- _ABOUT THIS EXERCISE_
The whole listing must be returned exactly, with no line missing.

◇ ◇ ◇ ◇ ◇

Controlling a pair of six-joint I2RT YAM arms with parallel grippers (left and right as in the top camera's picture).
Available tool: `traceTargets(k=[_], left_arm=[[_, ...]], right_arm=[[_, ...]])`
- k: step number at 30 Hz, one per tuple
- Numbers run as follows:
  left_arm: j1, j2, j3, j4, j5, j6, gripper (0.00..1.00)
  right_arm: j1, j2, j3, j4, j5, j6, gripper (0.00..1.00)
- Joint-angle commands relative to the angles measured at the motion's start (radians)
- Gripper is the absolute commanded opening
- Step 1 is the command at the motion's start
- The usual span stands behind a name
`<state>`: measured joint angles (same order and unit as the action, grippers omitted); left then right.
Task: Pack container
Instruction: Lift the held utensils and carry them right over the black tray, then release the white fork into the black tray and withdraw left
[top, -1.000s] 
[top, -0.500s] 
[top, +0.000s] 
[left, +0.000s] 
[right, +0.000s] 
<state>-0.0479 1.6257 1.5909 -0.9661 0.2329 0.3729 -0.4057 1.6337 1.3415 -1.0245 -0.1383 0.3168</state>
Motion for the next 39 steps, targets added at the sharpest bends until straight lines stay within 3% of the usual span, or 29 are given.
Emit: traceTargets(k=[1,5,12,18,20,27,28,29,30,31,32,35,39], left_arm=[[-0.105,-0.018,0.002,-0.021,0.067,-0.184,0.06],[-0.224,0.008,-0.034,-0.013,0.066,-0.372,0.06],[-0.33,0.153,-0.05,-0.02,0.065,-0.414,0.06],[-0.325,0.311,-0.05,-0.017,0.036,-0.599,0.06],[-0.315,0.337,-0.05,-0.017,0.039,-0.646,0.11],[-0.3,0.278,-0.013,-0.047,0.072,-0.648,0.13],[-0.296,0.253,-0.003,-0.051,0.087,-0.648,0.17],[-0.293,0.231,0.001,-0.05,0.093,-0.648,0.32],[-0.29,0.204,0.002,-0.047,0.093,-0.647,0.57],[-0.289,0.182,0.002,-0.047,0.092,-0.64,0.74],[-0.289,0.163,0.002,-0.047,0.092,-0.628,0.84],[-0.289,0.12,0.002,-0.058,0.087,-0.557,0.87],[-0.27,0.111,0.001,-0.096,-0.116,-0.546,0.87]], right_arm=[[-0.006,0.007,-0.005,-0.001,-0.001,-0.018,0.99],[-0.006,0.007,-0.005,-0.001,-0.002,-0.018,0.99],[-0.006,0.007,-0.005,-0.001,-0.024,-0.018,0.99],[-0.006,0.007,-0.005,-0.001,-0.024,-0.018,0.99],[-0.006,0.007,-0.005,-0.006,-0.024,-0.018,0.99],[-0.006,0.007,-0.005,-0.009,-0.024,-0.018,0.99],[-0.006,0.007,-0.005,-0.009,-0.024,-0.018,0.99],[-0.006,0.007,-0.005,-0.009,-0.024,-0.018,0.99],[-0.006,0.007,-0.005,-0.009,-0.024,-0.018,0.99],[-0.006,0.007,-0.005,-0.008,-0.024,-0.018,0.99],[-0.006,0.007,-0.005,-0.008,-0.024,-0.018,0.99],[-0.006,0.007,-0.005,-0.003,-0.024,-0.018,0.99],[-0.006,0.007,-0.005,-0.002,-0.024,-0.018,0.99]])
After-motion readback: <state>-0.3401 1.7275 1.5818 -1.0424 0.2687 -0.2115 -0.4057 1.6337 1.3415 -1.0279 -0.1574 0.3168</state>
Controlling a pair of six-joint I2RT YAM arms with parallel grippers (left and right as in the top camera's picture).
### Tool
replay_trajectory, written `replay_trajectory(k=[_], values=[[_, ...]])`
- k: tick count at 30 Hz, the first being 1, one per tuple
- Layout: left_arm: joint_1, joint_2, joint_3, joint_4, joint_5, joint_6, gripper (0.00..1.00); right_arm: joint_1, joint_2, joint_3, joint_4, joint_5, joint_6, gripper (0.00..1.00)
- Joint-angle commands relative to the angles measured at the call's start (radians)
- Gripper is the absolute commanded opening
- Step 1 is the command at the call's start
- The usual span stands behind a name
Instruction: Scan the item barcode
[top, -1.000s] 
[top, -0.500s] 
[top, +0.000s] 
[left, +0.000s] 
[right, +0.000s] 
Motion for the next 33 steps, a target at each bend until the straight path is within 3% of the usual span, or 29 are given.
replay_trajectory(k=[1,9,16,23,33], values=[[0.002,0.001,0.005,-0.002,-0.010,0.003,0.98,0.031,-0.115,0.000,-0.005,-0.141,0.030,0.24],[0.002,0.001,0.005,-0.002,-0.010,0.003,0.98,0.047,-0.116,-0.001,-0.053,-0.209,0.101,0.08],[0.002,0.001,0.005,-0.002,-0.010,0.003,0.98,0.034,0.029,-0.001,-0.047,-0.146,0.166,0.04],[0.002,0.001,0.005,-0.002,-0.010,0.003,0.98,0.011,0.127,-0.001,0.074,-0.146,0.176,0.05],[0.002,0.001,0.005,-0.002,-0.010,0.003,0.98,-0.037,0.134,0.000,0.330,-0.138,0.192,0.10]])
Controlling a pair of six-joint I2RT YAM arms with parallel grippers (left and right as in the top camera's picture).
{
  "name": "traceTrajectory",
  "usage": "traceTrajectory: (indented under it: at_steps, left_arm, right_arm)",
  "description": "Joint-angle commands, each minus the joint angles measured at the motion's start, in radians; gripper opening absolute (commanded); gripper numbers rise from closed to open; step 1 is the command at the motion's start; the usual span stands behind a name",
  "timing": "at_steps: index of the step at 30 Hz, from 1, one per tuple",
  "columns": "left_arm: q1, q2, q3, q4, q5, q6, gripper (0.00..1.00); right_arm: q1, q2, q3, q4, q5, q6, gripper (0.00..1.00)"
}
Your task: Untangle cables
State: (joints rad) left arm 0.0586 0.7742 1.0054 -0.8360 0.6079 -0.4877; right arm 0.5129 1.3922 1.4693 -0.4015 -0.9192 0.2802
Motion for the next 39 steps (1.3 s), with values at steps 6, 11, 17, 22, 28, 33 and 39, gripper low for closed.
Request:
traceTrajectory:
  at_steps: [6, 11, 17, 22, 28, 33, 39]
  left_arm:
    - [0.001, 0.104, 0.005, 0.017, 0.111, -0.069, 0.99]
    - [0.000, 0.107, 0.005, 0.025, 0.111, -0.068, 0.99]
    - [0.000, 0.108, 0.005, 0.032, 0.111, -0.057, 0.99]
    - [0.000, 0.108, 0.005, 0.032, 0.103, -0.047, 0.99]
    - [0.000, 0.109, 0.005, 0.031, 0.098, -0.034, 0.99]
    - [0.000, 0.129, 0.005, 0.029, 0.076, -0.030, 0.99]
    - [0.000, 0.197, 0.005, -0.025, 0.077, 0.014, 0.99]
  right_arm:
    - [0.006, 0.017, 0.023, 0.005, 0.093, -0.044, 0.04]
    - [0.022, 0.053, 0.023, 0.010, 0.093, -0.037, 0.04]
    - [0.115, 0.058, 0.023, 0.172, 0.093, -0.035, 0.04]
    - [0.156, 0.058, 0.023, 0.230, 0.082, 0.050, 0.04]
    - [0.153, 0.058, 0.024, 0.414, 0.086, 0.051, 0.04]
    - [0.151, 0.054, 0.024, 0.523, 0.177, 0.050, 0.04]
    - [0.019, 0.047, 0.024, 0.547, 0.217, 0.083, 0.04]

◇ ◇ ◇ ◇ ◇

- _RESPONSE AREA_
Controlling a pair of six-joint I2RT YAM arms with parallel grippers (left and right as in the top camera's picture).
Available tool: `traceTargets(k=[_], left_arm=[[_, ...]], right_arm=[[_, ...]])`
- k: step number at 30 Hz, one per tuple
- Numbers run as follows:
  left_arm: j1, j2, j3, j4, j5, j6, gripper (0.00..1.00)
  right_arm: j1, j2, j3, j4, j5, j6, gripper (0.00..1.00)
- Joint-angle commands relative to the angles measured at the motion's start (radians)
- Gripper is the absolute commanded opening
- Step 1 is the command at the motion's start
- The usual span stands behind a name
`<state>`: measured joint angles (same order and unit as the action, grippers omitted); left then right.
Task: Pack container
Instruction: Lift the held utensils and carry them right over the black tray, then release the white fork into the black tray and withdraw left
[top, -1.000s] 
[top, -0.500s] 
[top, +0.000s] 
[left, +0.000s] 
[right, +0.000s] 
<state>-0.0479 1.6257 1.5909 -0.9661 0.2329 0.3729 -0.4057 1.6337 1.3415 -1.0245 -0.1383 0.3168</state>
Motion for the next 39 steps, targets added at the sharpest bends until straight lines stay within 3% of the usual span, or 29 are given.
Emit: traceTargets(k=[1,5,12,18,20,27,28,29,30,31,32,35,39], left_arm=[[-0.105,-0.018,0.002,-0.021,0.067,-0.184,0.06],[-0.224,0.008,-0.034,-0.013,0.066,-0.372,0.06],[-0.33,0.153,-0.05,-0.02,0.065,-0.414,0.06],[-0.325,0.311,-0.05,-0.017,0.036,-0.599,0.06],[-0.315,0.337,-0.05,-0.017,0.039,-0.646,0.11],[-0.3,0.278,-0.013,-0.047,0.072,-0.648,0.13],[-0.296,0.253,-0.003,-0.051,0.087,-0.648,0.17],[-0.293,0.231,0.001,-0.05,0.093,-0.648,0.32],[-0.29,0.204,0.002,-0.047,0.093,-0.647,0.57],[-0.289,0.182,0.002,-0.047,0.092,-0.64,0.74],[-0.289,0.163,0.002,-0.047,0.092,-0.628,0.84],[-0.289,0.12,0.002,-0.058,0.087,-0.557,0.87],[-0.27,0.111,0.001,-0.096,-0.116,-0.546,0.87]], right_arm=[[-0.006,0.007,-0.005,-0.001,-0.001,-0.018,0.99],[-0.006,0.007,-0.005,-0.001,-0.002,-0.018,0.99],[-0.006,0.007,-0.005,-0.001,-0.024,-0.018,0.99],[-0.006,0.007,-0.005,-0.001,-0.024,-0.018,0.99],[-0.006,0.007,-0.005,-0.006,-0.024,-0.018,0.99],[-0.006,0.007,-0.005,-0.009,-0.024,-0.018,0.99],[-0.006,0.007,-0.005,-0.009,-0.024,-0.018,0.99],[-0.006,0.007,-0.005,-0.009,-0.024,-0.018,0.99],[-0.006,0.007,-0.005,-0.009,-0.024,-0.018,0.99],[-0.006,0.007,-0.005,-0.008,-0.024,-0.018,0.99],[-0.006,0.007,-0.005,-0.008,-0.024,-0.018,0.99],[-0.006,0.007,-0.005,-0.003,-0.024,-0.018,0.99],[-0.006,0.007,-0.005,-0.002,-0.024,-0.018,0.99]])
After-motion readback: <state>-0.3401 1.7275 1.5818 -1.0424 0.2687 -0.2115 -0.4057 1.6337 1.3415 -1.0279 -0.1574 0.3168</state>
Controlling a pair of six-joint I2RT YAM arms with parallel grippers (left and right as in the top camera's picture).
### Tool
replay_trajectory, written `replay_trajectory(k=[_], values=[[_, ...]])`
- k: tick count at 30 Hz, the first being 1, one per tuple
- Layout: left_arm: joint_1, joint_2, joint_3, joint_4, joint_5, joint_6, gripper (0.00..1.00); right_arm: joint_1, joint_2, joint_3, joint_4, joint_5, joint_6, gripper (0.00..1.00)
- Joint-angle commands relative to the angles measured at the call's start (radians)
- Gripper is the absolute commanded opening
- Step 1 is the command at the call's start
- The usual span stands behind a name
Instruction: Scan the item barcode
[top, -1.000s] 
[top, -0.500s] 
[top, +0.000s] 
[left, +0.000s] 
[right, +0.000s] 
Motion for the next 33 steps, a target at each bend until the straight path is within 3% of the usual span, or 29 are given.
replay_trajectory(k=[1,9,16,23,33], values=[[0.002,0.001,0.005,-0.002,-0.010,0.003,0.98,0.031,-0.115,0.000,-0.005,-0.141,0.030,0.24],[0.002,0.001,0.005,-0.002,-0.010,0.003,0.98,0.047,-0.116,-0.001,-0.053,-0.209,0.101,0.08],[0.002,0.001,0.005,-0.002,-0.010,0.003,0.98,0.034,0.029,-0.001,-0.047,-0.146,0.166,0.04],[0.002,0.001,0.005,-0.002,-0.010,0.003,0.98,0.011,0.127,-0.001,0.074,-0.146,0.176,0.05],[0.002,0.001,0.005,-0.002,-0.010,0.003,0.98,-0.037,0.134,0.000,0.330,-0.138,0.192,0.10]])
Controlling a pair of six-joint I2RT YAM arms with parallel grippers (left and right as in the top camera's picture).
{
  "name": "traceTrajectory",
  "usage": "traceTrajectory: (indented under it: at_steps, left_arm, right_arm)",
  "description": "Joint-angle commands, each minus the joint angles measured at the motion's start, in radians; gripper opening absolute (commanded); gripper numbers rise from closed to open; step 1 is the command at the motion's start; the usual span stands behind a name",
  "timing": "at_steps: index of the step at 30 Hz, from 1, one per tuple",
  "columns": "left_arm: q1, q2, q3, q4, q5, q6, gripper (0.00..1.00); right_arm: q1, q2, q3, q4, q5, q6, gripper (0.00..1.00)"
}
Your task: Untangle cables
State: (joints rad) left arm 0.0586 0.7742 1.0054 -0.8360 0.6079 -0.4877; right arm 0.5129 1.3922 1.4693 -0.4015 -0.9192 0.2802
Motion for the next 39 steps (1.3 s), with values at steps 6, 11, 17, 22, 28, 33 and 39, gripper low for closed.
Request:
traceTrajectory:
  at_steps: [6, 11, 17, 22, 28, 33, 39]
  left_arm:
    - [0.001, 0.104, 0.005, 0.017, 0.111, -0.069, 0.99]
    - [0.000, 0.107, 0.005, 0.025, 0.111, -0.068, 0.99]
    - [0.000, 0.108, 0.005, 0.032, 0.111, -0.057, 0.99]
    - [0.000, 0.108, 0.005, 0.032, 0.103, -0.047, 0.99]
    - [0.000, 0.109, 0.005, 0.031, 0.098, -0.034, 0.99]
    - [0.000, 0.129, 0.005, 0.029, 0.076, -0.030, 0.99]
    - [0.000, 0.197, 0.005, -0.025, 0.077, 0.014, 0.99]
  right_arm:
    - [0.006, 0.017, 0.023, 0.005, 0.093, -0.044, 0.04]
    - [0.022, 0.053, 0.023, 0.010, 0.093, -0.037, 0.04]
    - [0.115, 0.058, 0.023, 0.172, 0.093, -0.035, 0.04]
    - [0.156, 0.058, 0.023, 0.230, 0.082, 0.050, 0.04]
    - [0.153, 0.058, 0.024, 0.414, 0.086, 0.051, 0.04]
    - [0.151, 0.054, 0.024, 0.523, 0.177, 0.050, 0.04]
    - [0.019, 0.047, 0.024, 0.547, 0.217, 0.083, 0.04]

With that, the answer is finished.